Dulu Sudah Diingatkan BPJS Haram, Tapi Ngeyal, Sekarang Rasakan Akibatnya!

BPJS Haram

Dulu HTI yang sekarang sudah dicabut badan hukumnya sudah mengingatkan tentang keharaman BPJS pada tahun 2015 yang lalu, Bahkan HTI pernah mendukung fatwa MUI tengtang keharaman BPJS.  Bahkan pendapat MUI tentang keharaman BPJS langsung disangkal Yusuf Kalla, dengan sombongnya Jusuf Kalla bilang "Haram Dari Mananya??"

Berikut Uraiannya.


HTI Dukung MUI Fatwakan Haram Atas BPJS

RMOLJabar.
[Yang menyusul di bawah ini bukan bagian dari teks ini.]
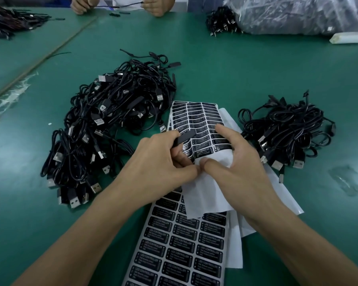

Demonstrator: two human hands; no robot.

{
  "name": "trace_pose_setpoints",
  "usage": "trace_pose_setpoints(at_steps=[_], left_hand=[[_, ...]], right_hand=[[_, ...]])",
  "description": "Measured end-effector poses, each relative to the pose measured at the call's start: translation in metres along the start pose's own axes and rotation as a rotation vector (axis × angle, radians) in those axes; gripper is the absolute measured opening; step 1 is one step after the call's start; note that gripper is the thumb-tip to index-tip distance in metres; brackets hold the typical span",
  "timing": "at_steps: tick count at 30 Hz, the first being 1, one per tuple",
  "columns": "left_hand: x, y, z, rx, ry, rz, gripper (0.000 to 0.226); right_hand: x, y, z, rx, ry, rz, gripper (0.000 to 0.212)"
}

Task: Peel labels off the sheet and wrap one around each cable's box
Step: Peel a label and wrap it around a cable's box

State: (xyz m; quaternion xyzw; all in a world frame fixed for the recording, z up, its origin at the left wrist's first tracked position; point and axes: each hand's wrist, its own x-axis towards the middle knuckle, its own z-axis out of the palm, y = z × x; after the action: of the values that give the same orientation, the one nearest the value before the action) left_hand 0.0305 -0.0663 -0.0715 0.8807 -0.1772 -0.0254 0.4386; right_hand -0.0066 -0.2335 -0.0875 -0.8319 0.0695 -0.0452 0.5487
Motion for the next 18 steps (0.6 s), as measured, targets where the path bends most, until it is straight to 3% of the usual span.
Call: trace_pose_setpoints(at_steps=[15, 18], left_hand=[[0.0009, -0.0024, -0.0031, -0.087, -0.035, -0.002, 0.045], [0.0019, -0.0002, -0.0042, -0.063, -0.01, 0.003, 0.037]], right_hand=[[-0.0017, -0.0004, -0.0024, 0.042, -0.017, 0.036, 0.066], [0.0001, -0.0016, -0.0022, 0.048, -0.016, 0.035, 0.065]])
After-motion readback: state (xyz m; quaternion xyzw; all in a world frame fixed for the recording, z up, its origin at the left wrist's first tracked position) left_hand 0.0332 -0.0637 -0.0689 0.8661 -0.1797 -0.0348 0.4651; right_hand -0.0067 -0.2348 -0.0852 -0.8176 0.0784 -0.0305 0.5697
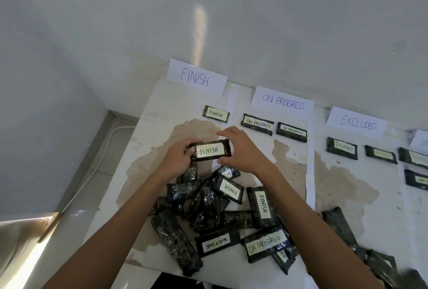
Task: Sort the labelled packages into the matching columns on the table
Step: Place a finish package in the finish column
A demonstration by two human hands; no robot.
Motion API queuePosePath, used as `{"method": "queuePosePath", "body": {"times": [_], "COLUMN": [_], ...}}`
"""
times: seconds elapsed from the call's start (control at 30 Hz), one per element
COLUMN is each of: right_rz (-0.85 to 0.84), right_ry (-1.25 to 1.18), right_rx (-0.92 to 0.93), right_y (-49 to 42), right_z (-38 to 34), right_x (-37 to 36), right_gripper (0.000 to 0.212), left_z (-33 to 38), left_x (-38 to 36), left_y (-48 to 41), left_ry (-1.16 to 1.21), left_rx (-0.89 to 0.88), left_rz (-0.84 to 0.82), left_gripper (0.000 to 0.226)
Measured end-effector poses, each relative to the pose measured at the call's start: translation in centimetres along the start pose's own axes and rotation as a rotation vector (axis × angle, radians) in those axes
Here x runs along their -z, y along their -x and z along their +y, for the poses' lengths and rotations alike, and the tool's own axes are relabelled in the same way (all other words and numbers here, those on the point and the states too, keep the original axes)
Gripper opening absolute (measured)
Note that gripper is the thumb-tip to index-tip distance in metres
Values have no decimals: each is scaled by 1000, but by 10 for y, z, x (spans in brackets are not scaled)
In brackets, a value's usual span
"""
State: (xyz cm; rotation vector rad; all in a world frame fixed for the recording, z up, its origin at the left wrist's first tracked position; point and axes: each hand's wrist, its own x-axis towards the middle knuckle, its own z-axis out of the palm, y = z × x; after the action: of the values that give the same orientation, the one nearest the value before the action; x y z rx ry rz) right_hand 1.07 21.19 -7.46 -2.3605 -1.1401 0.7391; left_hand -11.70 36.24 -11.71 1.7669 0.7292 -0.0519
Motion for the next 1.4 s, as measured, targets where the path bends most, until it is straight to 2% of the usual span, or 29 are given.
{"method": "queuePosePath", "body": {"times": [0.13,0.27,0.37,0.43,0.53,0.63,0.93,1.07,1.2,1.3,1.4], "right_rz": [16,49,111,147,173,167,255,233,207,124,-16], "right_ry": [236,148,96,68,45,50,46,20,20,19,34], "right_rx": [171,150,105,78,53,48,62,90,141,139,84], "right_y": [-23,-58,-93,-118,-153,-178,-191,-179,-144,-106,-66], "right_z": [-5,-8,-9,-12,-15,-17,-13,-11,-3,7,22], "right_x": [-6,-14,-23,-30,-46,-65,-88,-79,-59,-42,-26], "right_gripper": [51,51,49,48,47,47,48,51,40,33,39], "left_z": [-1,-4,-23,-39,-62,-83,-98,-100,-100,-100,-102], "left_x": [12,34,50,56,59,60,58,52,38,28,22], "left_y": [-14,-33,-55,-69,-85,-94,-95,-85,-64,-48,-37], "left_ry": [-30,-142,-441,-629,-757,-807,-827,-806,-788,-786,-791], "left_rx": [-40,-104,-179,-196,-174,-140,-208,-207,-248,-275,-285], "left_rz": [40,225,387,376,321,275,309,300,261,228,206], "left_gripper": [33,38,47,51,55,58,59,59,55,56,56]}}
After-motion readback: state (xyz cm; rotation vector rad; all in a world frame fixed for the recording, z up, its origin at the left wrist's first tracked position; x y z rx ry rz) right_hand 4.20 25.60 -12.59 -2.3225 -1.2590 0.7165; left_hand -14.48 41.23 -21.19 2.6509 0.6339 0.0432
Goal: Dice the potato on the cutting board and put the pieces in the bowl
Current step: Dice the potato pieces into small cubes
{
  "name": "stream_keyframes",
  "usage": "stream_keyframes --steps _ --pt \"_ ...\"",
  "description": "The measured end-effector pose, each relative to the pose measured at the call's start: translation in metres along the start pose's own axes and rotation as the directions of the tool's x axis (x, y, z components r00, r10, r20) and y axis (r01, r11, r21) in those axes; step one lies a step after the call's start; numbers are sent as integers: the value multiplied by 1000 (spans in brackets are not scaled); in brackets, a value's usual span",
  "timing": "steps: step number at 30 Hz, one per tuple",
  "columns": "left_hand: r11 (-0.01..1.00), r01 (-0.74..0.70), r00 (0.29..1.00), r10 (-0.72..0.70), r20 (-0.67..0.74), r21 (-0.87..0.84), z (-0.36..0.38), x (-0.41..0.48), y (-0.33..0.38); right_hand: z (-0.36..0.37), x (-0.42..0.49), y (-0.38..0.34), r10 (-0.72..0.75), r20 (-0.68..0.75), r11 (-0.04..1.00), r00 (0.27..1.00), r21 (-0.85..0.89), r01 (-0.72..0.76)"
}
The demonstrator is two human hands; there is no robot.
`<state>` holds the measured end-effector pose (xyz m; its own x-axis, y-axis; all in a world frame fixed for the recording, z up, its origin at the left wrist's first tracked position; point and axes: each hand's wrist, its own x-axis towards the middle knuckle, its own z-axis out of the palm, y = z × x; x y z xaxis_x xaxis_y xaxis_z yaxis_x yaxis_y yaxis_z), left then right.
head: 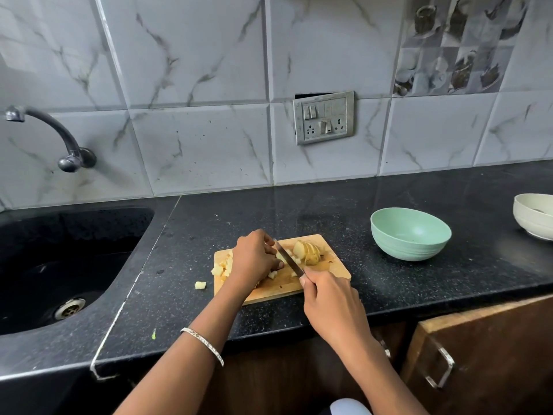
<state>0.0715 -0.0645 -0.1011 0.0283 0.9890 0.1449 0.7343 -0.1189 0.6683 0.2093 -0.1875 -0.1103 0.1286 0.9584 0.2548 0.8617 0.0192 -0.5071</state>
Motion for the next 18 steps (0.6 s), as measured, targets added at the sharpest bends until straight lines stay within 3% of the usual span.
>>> stream_keyframes --steps 18 --pt "997 -15 1000 16 -9 73 3 12 -2 14 18 -19 62 100 996 993 -69 -55"
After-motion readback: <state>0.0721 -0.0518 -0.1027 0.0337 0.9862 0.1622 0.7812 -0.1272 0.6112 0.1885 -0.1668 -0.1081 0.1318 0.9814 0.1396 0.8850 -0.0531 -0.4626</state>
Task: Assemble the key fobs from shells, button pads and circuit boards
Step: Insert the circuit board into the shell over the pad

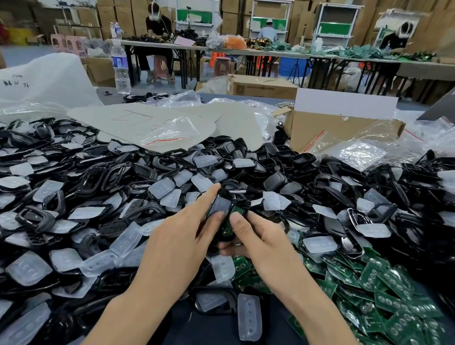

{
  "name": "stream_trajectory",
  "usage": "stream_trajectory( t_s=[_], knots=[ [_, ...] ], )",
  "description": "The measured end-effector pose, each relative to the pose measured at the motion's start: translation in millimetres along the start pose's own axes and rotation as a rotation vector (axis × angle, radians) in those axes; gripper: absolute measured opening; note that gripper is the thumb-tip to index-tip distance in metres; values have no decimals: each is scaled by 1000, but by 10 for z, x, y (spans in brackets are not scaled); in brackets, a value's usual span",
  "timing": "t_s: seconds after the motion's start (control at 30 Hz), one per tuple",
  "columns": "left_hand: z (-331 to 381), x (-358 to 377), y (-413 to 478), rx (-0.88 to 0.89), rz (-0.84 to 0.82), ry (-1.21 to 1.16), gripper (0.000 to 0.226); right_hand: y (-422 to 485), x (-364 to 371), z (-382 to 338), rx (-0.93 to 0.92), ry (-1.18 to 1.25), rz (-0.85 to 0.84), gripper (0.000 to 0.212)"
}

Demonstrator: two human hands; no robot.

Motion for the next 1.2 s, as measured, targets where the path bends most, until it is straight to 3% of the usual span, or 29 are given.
stream_trajectory(
  t_s=[0.23, 0.53, 0.6, 0.73, 1.03, 1.2],
  knots=[
    [41, -22, 2, 20, -15, -39, 49, 1, -1, -24, 4, 55, -22, 47],
    [156, 7, -57, 88, -54, -36, 54, -19, -23, -116, -54, -50, 27, 24],
    [176, 52, -75, 103, -86, -9, 50, -14, -39, -117, -57, -88, 58, 22],
    [188, 104, -96, 94, -144, 7, 63, -1, -54, -89, -55, -96, 93, 23],
    [171, 121, -108, 160, -166, -98, 54, -2, -6, -122, -36, 65, 77, 32],
    [188, 0, -91, 153, 4, -139, 33, 0, -56, -87, 47, 385, 148, 47]
  ],
)
Point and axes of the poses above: each hand's wrist, its own y-axis towards the middle knuckle, its own x-axis out of the palm, z = x × y, the point moved 8 cm from there along y, towards the middle knuckle, and after that the axes turned 4 degrees about -x, right-handed, at the moved point
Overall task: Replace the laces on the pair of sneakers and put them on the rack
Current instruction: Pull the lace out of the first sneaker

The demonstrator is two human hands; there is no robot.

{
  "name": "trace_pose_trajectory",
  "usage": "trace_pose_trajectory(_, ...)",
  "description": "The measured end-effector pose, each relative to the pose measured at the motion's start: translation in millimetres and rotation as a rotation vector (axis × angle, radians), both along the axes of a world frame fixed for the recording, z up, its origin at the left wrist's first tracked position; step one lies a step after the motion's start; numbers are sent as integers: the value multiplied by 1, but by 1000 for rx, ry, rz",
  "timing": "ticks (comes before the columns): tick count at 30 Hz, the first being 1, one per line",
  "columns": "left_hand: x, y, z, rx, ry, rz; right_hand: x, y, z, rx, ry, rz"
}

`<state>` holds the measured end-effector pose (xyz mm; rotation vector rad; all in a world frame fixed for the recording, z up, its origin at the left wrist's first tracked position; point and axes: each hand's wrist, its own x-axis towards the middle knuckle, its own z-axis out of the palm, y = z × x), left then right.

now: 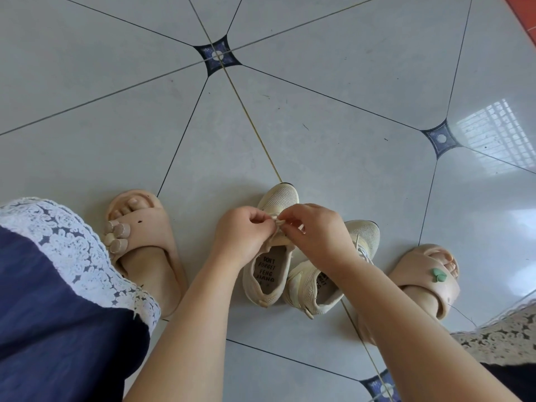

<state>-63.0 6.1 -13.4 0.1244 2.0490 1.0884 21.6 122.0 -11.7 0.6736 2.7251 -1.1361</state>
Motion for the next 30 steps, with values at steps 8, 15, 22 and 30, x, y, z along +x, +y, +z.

Sejak lama Hizbut Tahrir Indonesia (HTI) mengkritisi UU Sistem Jaminan Sosial Nasional (SJSN) dan Badan Penyelenggara Jaminan Sosial (BPJS).

"Kita sudah lakukan banyak kajian yg hasilnya sdh kita sampaikan ke banyak pihak, termasuk Pemerintah dan Dewan," ujar Juru bicara HTI Jabar Luthfi Afandi, Rabu (29/7).

Menurutnya tahun 2012 HTI sdh mengeluarkan pernyataan sikap yg menolak UU SJSN dan BPJS. Berbagai aksi damai penolakan pun sudah kita lakukan sekian lama di seluruh Indonesia.

"Syukur Alhamdulillah, jika kini (2015) MUI tegaskan mengharamkan MUI. Intinya secara umum, sejalan dengan pemikiran hizbut tahrir," ucapnya.

Luthfi juga mengutif peryataan sikap HTI saat akan diberlakukannya UU SJSN dan BPJS, menurutnya  berdasarkan telaahan terhadap UU 40/2004 Tentang SJSN dan UU 24/2011 Tentang BPJS, Hizbut Tahrir Indonesia menilai, Pertama, kedua UU ini secara fundamental telah mengubah kewajiban negara dalam memberikan jaminan sosial menjadi kewajiban rakyat, serta mengubah jaminan sosial menjadi asuransi sosial.

Padahal makna 'jaminan sosial' jelas berbeda sama sekali dengan 'asuransi sosial'. Jaminan sosial adalah kewajiban Pemerintah dan merupakan hak rakyat, sedangkan dalam asuransi sosial, rakyat sebagai peserta harus membayar premi sendiri. Itu artinya rakyat harus melindungi dirinya sendiri. Pada jaminan sosial, pelayanan kesehatan diberikan sebagai hak dengan tidak membedakan usia dan penyakit yang diderita, sedangkan pada asuransi sosial peserta yang ikut dibatasi baik dari segi usia, profesi maupun penyakit yang diderita. Disamping itu, akad dalam asuransi termasuk akad batil dan diharamkan oleh syariat Islam.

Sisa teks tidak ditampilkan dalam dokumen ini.